The new paper by Adhvaryu and Selker shows that PP1 is important to remove phosphates attached to serine 10 of H3, the site immediately adjacent to the site that DIM-5 needs to methylate, leading to DNA methylation.
In an accompanying article in the same issue of Genes & Development, Wolfgang Fischle, a biochemist at the Max-Planck Institute for Biophysical Chemistry, praises the findings of Selker and Adhvaryu. He writes that there appears to be extensive "crosstalk" involved in the chemical modifications that occur on histones to influence other enzymes that interact with chromatin "Adhvaryu and Selker provide novel insights into an intricate regulatory network involving histone phosphorylation, histone methylation and DNA methylation," he noted.
"DNA methylation seems to be a luxury item in Neurospora, which means we can manipulate it as we wish, making mutants that don't do it and thereby identify important players," Selker said. "We are identifying how DNA methylation is controlled and what it does in this organism. Our assumption is that a lot of what we find in Neurospora will be applicable to other systems."

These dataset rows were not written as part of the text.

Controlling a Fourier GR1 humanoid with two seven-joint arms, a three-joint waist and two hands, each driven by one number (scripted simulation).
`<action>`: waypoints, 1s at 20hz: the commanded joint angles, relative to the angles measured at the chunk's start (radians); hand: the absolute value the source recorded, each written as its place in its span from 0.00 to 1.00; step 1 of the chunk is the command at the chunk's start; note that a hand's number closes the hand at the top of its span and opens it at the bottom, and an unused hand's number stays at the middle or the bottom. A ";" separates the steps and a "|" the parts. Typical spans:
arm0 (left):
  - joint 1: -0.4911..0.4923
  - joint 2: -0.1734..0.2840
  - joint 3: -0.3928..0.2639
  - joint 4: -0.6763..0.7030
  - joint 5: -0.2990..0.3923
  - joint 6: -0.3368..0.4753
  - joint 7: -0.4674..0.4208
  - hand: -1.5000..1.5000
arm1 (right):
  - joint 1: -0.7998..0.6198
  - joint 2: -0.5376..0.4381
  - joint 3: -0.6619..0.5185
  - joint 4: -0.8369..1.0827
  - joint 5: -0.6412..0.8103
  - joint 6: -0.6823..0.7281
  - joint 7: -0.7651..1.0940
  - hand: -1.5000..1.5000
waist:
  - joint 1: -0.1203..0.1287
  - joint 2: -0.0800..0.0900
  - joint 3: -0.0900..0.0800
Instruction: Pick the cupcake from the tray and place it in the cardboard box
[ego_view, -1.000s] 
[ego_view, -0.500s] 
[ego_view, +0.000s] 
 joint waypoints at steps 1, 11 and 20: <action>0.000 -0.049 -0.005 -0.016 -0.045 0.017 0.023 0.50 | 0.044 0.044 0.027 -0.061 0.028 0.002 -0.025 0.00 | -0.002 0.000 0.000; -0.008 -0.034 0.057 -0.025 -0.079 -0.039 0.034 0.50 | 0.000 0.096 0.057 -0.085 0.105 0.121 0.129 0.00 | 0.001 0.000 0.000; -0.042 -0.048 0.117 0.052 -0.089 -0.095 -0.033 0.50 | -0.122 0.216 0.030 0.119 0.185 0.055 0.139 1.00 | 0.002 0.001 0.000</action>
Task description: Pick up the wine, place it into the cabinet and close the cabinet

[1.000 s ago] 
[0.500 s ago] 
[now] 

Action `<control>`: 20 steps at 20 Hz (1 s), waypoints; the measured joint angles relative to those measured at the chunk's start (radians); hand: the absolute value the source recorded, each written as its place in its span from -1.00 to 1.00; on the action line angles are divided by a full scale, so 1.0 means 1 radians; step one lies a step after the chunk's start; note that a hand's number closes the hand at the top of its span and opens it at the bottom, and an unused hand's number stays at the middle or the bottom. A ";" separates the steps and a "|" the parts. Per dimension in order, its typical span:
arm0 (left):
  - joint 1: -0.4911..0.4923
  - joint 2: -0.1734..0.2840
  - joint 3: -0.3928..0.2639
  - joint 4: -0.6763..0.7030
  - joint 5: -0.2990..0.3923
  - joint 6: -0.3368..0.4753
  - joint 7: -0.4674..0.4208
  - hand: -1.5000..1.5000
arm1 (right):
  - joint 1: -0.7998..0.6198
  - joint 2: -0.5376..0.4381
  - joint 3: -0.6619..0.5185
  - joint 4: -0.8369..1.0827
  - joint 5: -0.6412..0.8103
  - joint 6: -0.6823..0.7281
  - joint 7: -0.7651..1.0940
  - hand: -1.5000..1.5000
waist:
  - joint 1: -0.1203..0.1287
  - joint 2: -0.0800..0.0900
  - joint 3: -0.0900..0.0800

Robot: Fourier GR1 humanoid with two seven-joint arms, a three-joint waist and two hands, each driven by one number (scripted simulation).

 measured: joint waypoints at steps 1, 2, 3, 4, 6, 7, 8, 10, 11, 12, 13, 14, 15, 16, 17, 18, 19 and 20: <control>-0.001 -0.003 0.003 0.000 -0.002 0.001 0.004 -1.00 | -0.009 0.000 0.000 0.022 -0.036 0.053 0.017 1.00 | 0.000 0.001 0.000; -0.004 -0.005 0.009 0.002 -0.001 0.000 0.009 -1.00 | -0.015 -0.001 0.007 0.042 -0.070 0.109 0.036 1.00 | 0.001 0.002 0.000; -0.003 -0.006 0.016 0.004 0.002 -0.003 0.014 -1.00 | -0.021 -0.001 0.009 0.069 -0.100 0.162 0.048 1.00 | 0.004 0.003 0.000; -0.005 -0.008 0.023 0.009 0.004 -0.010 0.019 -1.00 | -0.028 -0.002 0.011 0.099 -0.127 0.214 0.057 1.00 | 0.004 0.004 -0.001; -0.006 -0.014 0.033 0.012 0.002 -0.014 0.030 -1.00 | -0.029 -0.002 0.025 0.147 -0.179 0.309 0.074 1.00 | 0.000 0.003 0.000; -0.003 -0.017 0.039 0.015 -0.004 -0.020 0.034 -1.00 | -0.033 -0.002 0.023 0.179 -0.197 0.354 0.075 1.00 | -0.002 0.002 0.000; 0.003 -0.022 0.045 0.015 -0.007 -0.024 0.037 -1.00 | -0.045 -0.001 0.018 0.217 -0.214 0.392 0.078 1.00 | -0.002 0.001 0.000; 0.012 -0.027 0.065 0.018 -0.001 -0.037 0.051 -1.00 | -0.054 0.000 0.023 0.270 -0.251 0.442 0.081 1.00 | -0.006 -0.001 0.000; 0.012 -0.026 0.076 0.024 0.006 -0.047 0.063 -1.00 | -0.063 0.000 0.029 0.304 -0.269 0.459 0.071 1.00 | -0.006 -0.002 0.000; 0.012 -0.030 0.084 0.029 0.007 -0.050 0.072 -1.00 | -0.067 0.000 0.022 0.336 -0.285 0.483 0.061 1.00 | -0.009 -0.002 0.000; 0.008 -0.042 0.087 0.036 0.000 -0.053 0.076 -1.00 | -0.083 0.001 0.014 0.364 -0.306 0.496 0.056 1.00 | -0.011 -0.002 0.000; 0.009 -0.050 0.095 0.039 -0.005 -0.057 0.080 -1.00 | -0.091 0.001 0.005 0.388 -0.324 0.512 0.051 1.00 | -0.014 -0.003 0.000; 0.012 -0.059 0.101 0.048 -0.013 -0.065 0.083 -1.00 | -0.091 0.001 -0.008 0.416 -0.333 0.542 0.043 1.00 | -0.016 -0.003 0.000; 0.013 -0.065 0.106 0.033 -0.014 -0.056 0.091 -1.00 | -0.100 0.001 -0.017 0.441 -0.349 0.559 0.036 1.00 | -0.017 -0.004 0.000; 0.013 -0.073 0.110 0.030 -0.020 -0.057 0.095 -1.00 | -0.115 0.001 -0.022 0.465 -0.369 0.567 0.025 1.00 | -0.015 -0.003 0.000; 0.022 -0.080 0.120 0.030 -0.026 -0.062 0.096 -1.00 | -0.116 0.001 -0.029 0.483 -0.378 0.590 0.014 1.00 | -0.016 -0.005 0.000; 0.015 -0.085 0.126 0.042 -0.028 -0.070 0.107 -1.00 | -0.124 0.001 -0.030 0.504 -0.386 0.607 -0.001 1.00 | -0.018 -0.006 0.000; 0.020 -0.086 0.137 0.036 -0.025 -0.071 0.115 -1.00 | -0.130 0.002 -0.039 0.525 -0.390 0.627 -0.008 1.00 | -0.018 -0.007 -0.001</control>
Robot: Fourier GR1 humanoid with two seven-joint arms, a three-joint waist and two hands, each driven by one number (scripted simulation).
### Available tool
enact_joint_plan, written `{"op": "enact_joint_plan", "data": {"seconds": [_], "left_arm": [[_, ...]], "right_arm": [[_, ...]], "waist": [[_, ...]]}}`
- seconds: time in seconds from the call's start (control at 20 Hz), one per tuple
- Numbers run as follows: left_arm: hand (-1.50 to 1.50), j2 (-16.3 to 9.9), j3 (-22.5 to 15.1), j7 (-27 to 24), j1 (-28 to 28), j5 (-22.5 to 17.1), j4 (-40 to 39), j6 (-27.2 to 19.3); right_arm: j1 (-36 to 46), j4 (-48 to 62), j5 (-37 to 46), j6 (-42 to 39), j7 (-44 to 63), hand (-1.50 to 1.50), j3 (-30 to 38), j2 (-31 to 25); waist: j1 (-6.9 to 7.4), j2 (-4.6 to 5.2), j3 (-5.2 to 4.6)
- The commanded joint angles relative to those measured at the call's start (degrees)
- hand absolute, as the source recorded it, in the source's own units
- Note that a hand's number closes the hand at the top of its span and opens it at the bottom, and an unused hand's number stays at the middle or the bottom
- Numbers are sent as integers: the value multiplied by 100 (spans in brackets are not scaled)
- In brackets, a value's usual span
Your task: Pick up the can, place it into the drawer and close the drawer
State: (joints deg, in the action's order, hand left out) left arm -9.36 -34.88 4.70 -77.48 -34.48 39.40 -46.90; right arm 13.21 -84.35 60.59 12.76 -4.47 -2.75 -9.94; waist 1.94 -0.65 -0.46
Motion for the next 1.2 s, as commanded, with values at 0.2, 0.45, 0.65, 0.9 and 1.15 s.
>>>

In this case, Selker said, Keyur demonstrated very nicely, in a couple different ways, that protein phosphatase PP1 is required for normal DNA methylation. "DNA methylation is involved in a silencing of invasive DNA as well as a variety of normal genes, including those on the inactive X chromosome, those subjected to imprinting, and well as tumor suppressor genes," he said, adding that methylation of the latter class of genes can lead to cancer.
The research was funded by a grant from the National Institutes of Health to Selker and in part by an American Heart Association fellowship to Adhvaryu.